Bernstein also knew a lot about portfolio allocation and investor behavior, and was a staunch advocate of the power of diversification. Were he alive today, Bernstein likely wouldn’t be surprised by gold’s star wattage and would probably recommend keeping a smattering of gold in your portfolio — though at these prices you’ll want to add exposure on dips and over time.
“A small position is a hedge against everything hitting the fan,” Bernstein said about gold in a 2007 MarketWatch interview. “Nothing else quite serves that purpose as well.”

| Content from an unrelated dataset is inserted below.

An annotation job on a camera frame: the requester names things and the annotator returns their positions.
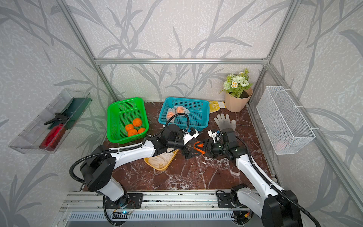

I never thought much of gold as an investment during the inflationary 80s and 90s when its price essentially went nowhere. The brief exception was late in 1987 when it peaked at $500, a level which it did not reach again until 2005. Take a look at this historic chart, which was too large to reproduce on the blog.
During the past decade, gold has been in a strong uptrend interrupted by sharp corrections, which at times reached 25%. Investors have historically connected gold with a hedge against inflation, which certainly has not turned out that way.
To me, gold is a hedge against uncertainty, which is why it has performed so well during the past year. Currently, I don’t use it as a speculative tool, but as part of a portfolio. As such, it can balance out market fluctuations similar to the effects that bonds have.
Case in point is the drubbing the markets took during the May/June 2010 period when the S&P; 500 lost -13.14%.
During the same time, a portfolio, including my currently preferred mix of bonds, equities, gold and country ETFs, declined by less than 2%. While this certainly will not happen every time the market sneezes, I believe it will reduce volatility and add stability especially during these uncertain economic times.
Whether you buy gold as an outright position via GLD, or more indirectly via a fund like PRPFX, it can at times keep your portfolio in better balance when the markets correct.
This improved stability is very important if you are using trend tracking as your investment methodology and are working with trailing sell stops, as it can avoid a whipsaw signal here and there.
Whipsaws are a necessary evil of using any exit strategy. If, with proper allocation, we can just avoid one here and there, this will have been a worthwhile and money saving effort.
Disclosure: Holdings in PRPFX and GLD
Comments 1
Hi Ulli,
just a remark: The only way to buy Gold is to buy the physical thing. GLD / PRPFX may be a proxy to the spot price, but they ain't the real thing.
Always love your articles, keep up the good work.